▶ The problem:
The answer must be the full listing, reproduced without any change.
--- --- ---
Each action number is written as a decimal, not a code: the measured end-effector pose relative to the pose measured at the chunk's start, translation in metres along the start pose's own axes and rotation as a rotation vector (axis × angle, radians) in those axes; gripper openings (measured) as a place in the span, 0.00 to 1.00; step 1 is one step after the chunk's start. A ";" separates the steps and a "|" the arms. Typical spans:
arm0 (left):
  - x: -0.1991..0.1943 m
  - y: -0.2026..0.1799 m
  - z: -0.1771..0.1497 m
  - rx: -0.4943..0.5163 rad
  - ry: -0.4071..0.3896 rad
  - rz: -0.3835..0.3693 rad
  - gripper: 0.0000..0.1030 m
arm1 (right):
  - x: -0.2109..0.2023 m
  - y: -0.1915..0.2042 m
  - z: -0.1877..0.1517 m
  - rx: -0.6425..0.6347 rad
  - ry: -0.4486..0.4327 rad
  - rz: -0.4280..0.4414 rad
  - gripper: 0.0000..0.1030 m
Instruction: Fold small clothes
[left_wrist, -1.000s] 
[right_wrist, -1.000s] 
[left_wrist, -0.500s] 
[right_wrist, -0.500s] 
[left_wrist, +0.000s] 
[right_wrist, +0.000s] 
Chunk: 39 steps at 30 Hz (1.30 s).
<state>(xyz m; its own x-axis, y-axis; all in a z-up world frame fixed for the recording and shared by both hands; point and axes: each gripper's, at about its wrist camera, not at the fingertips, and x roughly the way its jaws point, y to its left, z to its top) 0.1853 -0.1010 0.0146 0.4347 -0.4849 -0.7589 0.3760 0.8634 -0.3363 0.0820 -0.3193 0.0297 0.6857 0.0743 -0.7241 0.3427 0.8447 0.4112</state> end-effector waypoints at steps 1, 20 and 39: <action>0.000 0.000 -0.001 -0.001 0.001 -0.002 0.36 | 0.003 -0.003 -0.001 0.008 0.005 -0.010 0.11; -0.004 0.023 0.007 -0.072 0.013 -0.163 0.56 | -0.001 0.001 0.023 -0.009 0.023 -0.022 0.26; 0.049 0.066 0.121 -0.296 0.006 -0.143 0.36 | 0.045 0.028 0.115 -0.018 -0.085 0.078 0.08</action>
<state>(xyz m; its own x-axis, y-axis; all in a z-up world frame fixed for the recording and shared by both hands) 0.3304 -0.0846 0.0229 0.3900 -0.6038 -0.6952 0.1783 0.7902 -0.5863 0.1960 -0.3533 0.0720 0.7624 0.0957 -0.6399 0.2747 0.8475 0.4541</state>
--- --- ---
▶ Written answer:
Each action number is written as a decimal, not a code: the measured end-effector pose relative to the pose measured at the chunk's start, translation in metres along the start pose's own axes and rotation as a rotation vector (axis × angle, radians) in those axes; gripper openings (measured) as a place in the span, 0.00 to 1.00; step 1 is one step after the chunk's start. A ";" separates the steps and a "|" the arms. Typical spans:
arm0 (left):
  - x: -0.1991..0.1943 m
  - y: -0.2026..0.1799 m
  - z: -0.1771..0.1497 m
  - rx: -0.4943..0.5163 rad
  - ry: -0.4071..0.3896 rad
  - rz: -0.3835..0.3693 rad
  - gripper: 0.0000..0.1030 m
arm1 (right):
  - x: -0.2109..0.2023 m
  - y: -0.1915..0.2042 m
  - z: -0.1877..0.1517 m
  - rx: -0.6425..0.6347 rad
  - ry: -0.4486..0.4327 rad
  - rz: -0.4280..0.4414 rad
  - gripper: 0.0000..0.1030 m
Instruction: Fold small clothes
[left_wrist, -1.000s] 
[right_wrist, -1.000s] 
[left_wrist, -0.500s] 
[right_wrist, -0.500s] 
[left_wrist, +0.000s] 
[right_wrist, +0.000s] 
Chunk: 39 steps at 30 Hz (1.30 s).
<state>(xyz m; its own x-axis, y-axis; all in a z-up world frame fixed for the recording and shared by both hands; point and axes: each gripper's, at about its wrist camera, not at the fingertips, and x roughly the way its jaws point, y to its left, z to its top) 0.1853 -0.1010 0.0146 0.4347 -0.4849 -0.7589 0.3760 0.8634 -0.3363 0.0820 -0.3193 0.0297 0.6857 0.0743 -0.7241 0.3427 0.8447 0.4112</state> end-effector waypoints at steps 1, 20 and 39: <action>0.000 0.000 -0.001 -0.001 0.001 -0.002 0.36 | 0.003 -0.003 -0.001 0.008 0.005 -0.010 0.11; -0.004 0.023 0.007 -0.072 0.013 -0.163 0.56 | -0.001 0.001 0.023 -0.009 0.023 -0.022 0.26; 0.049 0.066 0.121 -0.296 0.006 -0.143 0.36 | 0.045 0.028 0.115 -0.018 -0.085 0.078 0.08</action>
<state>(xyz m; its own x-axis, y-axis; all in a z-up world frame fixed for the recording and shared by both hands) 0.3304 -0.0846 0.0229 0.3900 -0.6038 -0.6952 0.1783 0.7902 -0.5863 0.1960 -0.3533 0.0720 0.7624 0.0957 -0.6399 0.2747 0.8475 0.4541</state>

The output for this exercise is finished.